#!/usr/bin/env bash
# gpu-up — provision a vast.ai GPU instance, bind its Ollama to OpenCode on Host B
# via reverse SSH tunnel. Mirrors DL-0012 (Host A) topology — no cookies, no proxies.
#
# Usage: gpu-up [--model <ollama-tag>] [--gpu <name>] [--max-price <USD/h>] [--disk <GB>] [--dry-run]
# Defaults: --model qwen3.6:35b-a3b --gpu RTX_4090 --max-price 0.50 --disk 80
#
# Requires:
#   - vastai authenticated:  vastai set api-key <YOUR_KEY>
#   - /root/.ssh/vast_provisioning_ed25519 (created by bootstrap; see /opt/gpu-tools/README.md)
#   - vasttun user on Host B with permitlisten 127.0.0.1:11440

set -euo pipefail

# === config ===
MODEL="${MODEL:-qwen3.6:35b-a3b}"
GPU_FILTER="${GPU_FILTER:-RTX_4090}"
MAX_PRICE="${MAX_PRICE:-0.50}"
DISK_GB="${DISK_GB:-80}"
DRY_RUN=0
HOST_B_PUBLIC_IP="${HOST_B_PUBLIC_IP:-YOUR_HOST_B_PUBLIC_IP}"
HOST_B_SSH_PORT="${HOST_B_SSH_PORT:-2222}"
TUNNEL_PORT="${TUNNEL_PORT:-11440}"
PROVISIONING_KEY="${PROVISIONING_KEY:-/root/.ssh/vast_provisioning_ed25519}"
STATE_FILE="/var/lib/specker/vast-current.json"
OPENCODE_CONFIG="/home/opencode/.config/opencode/opencode.json"
OPENCODE_BACKUP="${OPENCODE_CONFIG}.host-a-backup"
EXA_KEY="${EXA_KEY:-YOUR_EXA_API_KEY}"
# Vast-friendly image (has ssh-client; vast /.launch needs it).
# pytorch/pytorch is bigger but known-good; ollama is installed in onstart.
IMAGE="${IMAGE:-pytorch/pytorch:2.5.1-cuda12.4-cudnn9-devel}"

# === args ===
while [[ $# -gt 0 ]]; do
  case $1 in
    --model)     MODEL=$2;     shift 2 ;;
    --gpu)       GPU_FILTER=$2; shift 2 ;;
    --max-price) MAX_PRICE=$2; shift 2 ;;
    --disk)      DISK_GB=$2;   shift 2 ;;
    --image)     IMAGE=$2;     shift 2 ;;
    --dry-run)   DRY_RUN=1;    shift   ;;
    -h|--help)   sed -n '2,15p' "$0"; exit 0 ;;
    *)           echo "[!] unknown arg: $1" >&2; exit 1 ;;
  esac
done

PATH="/root/.local/bin:$PATH"
command -v vastai >/dev/null || { echo "[!] vastai CLI not found in PATH" >&2; exit 1; }
command -v jq     >/dev/null || { echo "[!] jq not found" >&2; exit 1; }
[[ -f $PROVISIONING_KEY     ]] || { echo "[!] $PROVISIONING_KEY missing" >&2; exit 1; }
[[ -f ${PROVISIONING_KEY}.pub ]] || { echo "[!] ${PROVISIONING_KEY}.pub missing" >&2; exit 1; }

# auth probe
if ! vastai show user --raw 2>/dev/null | jq -e .id >/dev/null 2>&1; then
  echo "[!] vastai not authenticated.

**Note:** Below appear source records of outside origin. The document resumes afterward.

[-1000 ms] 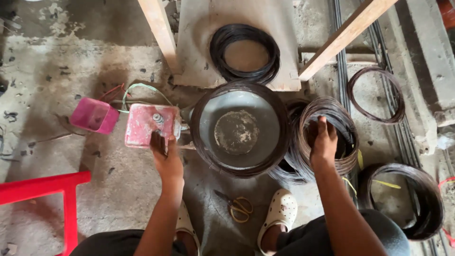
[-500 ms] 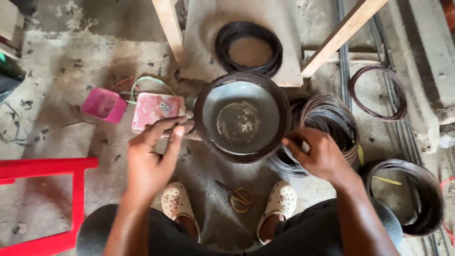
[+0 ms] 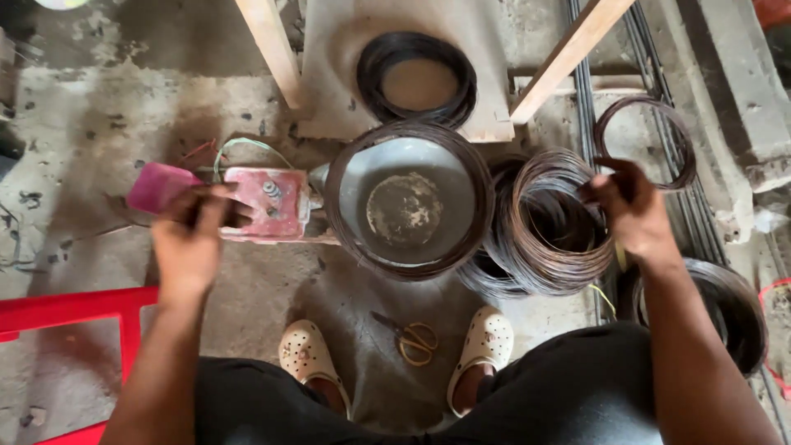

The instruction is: The person sits on the floor and handles several coils of dark wire. They pick up a coil, untangle it, and straighten the wire by hand, then place it back down among other coils.

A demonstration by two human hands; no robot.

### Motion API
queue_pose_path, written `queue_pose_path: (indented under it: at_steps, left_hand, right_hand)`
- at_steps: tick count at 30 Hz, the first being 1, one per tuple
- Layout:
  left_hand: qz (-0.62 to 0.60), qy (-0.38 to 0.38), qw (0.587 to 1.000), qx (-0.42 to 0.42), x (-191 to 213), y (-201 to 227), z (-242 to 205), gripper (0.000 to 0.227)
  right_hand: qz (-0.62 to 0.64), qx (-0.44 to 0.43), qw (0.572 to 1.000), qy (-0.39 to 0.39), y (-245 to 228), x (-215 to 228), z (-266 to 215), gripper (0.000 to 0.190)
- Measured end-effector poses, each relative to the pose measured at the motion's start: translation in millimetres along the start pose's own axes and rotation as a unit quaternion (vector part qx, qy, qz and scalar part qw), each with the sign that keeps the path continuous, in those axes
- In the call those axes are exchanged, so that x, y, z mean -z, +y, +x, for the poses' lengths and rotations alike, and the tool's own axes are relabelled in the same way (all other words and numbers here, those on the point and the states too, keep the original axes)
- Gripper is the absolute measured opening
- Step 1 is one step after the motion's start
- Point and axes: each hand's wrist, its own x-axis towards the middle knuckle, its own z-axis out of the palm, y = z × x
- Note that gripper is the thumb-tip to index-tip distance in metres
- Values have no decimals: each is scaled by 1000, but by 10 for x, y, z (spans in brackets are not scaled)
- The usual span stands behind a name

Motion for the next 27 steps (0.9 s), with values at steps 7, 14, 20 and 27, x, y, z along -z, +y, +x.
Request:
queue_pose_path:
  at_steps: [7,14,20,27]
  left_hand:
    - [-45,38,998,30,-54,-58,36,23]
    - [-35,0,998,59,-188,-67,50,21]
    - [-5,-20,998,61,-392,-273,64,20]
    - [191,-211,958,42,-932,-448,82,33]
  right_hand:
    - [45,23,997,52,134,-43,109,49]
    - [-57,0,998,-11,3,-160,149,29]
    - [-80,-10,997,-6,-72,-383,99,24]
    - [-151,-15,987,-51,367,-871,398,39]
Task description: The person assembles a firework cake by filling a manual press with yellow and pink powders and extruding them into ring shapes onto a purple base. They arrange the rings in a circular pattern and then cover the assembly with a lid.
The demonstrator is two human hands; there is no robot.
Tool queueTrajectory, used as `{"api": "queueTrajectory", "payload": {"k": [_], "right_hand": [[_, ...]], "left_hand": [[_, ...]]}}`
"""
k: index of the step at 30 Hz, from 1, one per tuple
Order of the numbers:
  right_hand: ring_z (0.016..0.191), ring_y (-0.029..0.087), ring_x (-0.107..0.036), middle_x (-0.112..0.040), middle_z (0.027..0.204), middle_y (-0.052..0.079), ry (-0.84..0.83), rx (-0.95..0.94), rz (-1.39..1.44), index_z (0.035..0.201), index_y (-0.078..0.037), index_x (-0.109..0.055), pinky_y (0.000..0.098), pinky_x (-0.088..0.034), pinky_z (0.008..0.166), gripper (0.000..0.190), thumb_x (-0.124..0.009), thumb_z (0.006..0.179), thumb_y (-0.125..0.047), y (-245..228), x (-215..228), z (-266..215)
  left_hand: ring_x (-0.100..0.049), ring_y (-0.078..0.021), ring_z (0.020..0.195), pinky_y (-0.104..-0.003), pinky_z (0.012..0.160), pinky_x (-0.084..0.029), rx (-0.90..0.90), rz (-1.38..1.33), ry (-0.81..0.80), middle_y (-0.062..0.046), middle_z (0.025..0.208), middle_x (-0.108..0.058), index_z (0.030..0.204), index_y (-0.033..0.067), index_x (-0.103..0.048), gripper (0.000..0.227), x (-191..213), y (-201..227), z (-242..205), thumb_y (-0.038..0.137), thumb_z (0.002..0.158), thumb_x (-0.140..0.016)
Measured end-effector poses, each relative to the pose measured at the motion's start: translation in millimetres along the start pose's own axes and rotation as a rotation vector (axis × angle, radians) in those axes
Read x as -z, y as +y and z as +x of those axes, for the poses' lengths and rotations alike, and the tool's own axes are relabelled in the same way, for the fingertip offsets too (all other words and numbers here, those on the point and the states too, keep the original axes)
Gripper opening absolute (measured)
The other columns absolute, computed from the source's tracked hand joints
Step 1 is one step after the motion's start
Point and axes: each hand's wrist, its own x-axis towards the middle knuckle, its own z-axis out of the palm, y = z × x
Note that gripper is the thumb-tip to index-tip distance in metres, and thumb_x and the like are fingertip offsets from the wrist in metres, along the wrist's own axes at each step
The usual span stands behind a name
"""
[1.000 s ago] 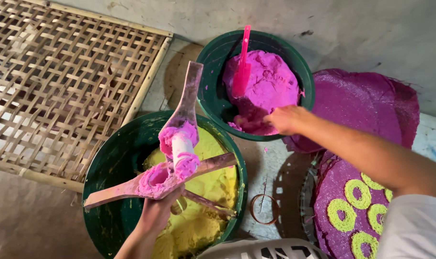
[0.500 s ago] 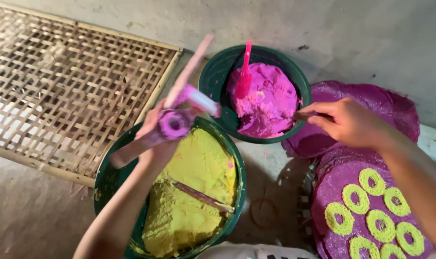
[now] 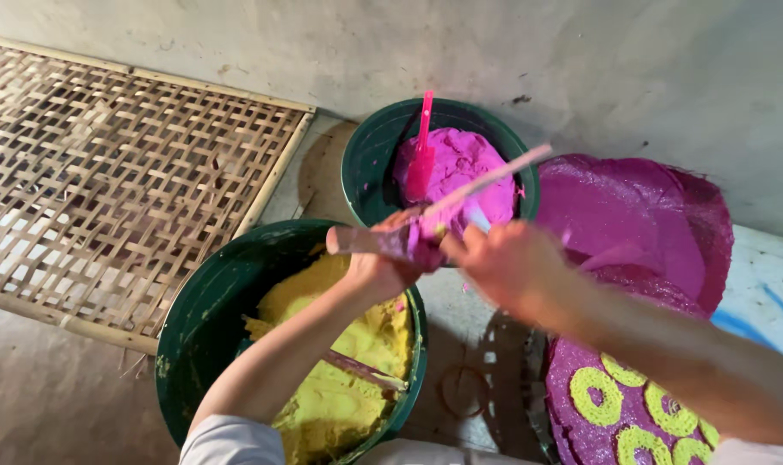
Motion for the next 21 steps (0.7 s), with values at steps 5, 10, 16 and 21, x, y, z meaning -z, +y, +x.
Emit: {"api": "queueTrajectory", "payload": {"k": [5, 10, 16, 21], "right_hand": [[0.062, 0.018, -0.065, -0.058, 0.079, 0.001, 0.129, 0.078, 0.009, 0.108, -0.012, -0.063, 0.0344, -0.052, 0.051, 0.024, -0.057, 0.085, -0.016, -20.0, 18.6, -29.5], [0.072, 0.022, -0.071, -0.063, 0.085, -0.002, -0.114, -0.231, 0.278, 0.125, -0.028, -0.065, 0.0408, -0.056, 0.060, 0.042, -0.058, 0.086, -0.015, 29.3, 71.9, -56.8], [0.067, 0.024, -0.070, -0.062, 0.080, 0.006, -0.099, 0.012, -0.023, 0.106, -0.007, -0.063, 0.0375, -0.057, 0.055, 0.018, -0.058, 0.090, -0.015, -16.8, 42.5, -2.9], [0.064, 0.024, -0.071, -0.064, 0.084, 0.007, -0.071, -0.008, 0.228, 0.125, -0.003, -0.060, 0.0384, -0.058, 0.054, 0.045, -0.061, 0.081, -0.010, -16.0, 38.1, -21.7]], "left_hand": [[-0.067, -0.0242, 0.077, -0.038, 0.059, -0.054, 0.665, -1.502, -0.063, -0.015, 0.110, -0.073, 0.131, 0.0093, -0.066, 0.043, -34.3, -46.4, -49.5, 0.032, 0.098, -0.052], [-0.063, -0.0202, 0.108, -0.035, 0.095, -0.055, 0.242, -1.304, -0.064, -0.014, 0.122, -0.062, 0.138, 0.0000, -0.058, 0.040, -4.5, -84.1, -23.3, 0.022, 0.105, -0.063], [-0.063, -0.0271, 0.120, -0.038, 0.092, -0.054, -0.069, 0.297, -0.026, -0.007, 0.138, -0.063, 0.132, 0.0138, -0.060, 0.060, -0.7, -14.8, -14.8, 0.045, 0.082, -0.071], [-0.062, -0.0285, 0.117, -0.040, 0.087, -0.054, 0.014, 0.246, -0.049, -0.008, 0.139, -0.061, 0.135, 0.0092, -0.059, 0.069, 15.6, -10.5, -32.5, 0.043, 0.078, -0.075]]}}
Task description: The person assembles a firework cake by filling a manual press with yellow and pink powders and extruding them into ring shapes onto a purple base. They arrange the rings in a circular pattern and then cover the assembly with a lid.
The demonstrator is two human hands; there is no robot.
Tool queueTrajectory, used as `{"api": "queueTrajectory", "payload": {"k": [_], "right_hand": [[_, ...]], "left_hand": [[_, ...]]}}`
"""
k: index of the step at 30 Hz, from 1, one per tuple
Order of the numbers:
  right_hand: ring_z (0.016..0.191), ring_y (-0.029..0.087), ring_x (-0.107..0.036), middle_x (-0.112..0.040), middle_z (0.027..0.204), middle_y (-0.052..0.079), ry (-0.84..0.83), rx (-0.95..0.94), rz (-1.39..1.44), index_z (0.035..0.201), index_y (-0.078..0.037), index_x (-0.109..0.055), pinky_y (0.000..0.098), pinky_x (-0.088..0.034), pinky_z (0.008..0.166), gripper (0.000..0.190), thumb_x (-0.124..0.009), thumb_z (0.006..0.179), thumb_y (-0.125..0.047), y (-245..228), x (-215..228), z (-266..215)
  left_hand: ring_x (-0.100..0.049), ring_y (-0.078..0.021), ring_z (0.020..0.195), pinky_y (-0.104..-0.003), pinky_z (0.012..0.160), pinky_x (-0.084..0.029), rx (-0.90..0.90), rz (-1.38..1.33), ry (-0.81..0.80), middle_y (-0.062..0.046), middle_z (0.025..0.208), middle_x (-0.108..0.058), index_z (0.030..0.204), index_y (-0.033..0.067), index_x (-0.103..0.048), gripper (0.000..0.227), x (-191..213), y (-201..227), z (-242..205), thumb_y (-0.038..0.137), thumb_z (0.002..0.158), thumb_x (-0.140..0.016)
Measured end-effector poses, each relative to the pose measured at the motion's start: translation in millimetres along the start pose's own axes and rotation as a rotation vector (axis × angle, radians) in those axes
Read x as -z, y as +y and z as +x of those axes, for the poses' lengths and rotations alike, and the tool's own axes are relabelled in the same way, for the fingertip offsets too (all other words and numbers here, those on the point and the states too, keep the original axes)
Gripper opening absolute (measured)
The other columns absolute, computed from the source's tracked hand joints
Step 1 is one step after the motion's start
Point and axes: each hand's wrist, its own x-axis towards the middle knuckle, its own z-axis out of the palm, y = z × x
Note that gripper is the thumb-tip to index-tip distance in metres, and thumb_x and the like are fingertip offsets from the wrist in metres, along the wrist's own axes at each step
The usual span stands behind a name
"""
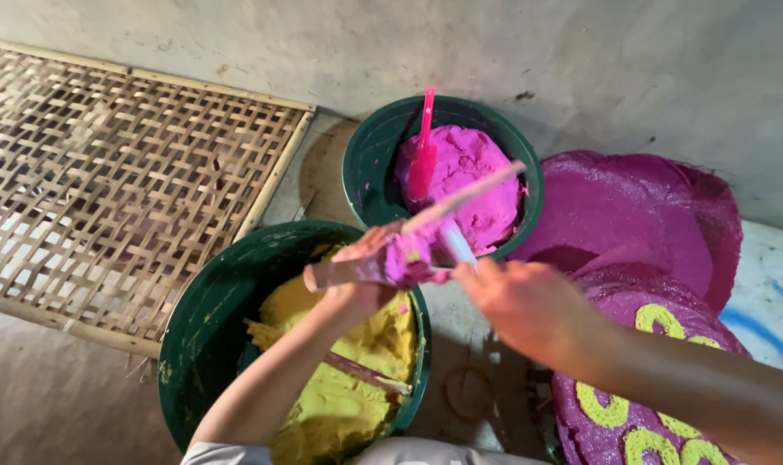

Run: vastai set api-key <YOUR_KEY>" >&2
  exit 1
fi

# existing instance?
if [[ -f $STATE_FILE ]]; then
  echo "[!] instance already active (state file exists). Run gpu-down first." >&2
  echo "    state: $(cat "$STATE_FILE")"
  exit 1
fi

# === search offers ===
QUERY="gpu_name=$GPU_FILTER disk_space>=$DISK_GB rentable=true verified=true dph_total<=$MAX_PRICE"
echo "[*] searching: $QUERY"
OFFERS=$(vastai search offers "$QUERY" -o "dph_total" --raw 2>/dev/null || echo "[]")
OFFER_COUNT=$(echo "$OFFERS" | jq 'length')
[[ "$OFFER_COUNT" -ge 1 ]] || { echo "[!] no offers" >&2; exit 1; }
OFFER_ID=$(echo "$OFFERS" | jq -r '.[0].id')
PRICE=$(  echo "$OFFERS" | jq -r '.[0].dph_total')
GPU_NAME=$(echo "$OFFERS" | jq -r '.[0].gpu_name')
DISK_AV=$( echo "$OFFERS" | jq -r '.[0].disk_space')
echo "[+] picked offer $OFFER_ID ($GPU_NAME, ${DISK_AV}GB disk, \$$PRICE/h)"
echo "[+] image: $IMAGE"

if [[ $DRY_RUN -eq 1 ]]; then
  echo "[dry-run] stopping here"; exit 0
fi

# === build onstart-cmd ===
PRIVKEY=$(cat "$PROVISIONING_KEY")
ONSTART_TMP=$(mktemp)
cat > "$ONSTART_TMP" <<EOSCRIPT
#!/usr/bin/env bash
set -e
exec > /var/log/onstart.log 2>&1
echo "[onstart] \$(date -Is) start"
export DEBIAN_FRONTEND=noninteractive
apt-get update -qq
apt-get install -y -qq autossh curl ca-certificates
# Install ollama via official installer (binary install; we run serve ourselves since no systemd)
curl -fsSL https://ollama.com/install.sh | sh || true
echo "[onstart] \$(date -Is) ollama binary installed"
# Provisioning key
mkdir -p /root/.ssh && chmod 700 /root/.ssh
cat > /root/.ssh/id_vasttun <<'KEYEOF'
${PRIVKEY}
KEYEOF
chmod 600 /root/.ssh/id_vasttun
# Start ollama serve
pkill -f "ollama serve" || true
nohup ollama serve > /var/log/ollama.log 2>&1 &
sleep 8
# Pull model (blocking)
ollama pull ${MODEL}
echo "[onstart] \$(date -Is) model ${MODEL} pulled"
# Reverse tunnel → Host B :${TUNNEL_PORT} ← Ollama :11434 on this box
nohup autossh -M 0 -N \\
  -o StrictHostKeyChecking=no \\
  -o ServerAliveInterval=60 -o ServerAliveCountMax=3 \\
  -o ExitOnForwardFailure=yes \\
  -R 127.0.0.1:${TUNNEL_PORT}:127.0.0.1:11434 \\
  -p ${HOST_B_SSH_PORT} -i /root/.ssh/id_vasttun \\
  vasttun@${HOST_B_PUBLIC_IP} > /var/log/autossh.log 2>&1 &
echo "[onstart] \$(date -Is) tunnel up"
EOSCRIPT

# === create instance ===
echo "[*] creating instance from offer $OFFER_ID ..."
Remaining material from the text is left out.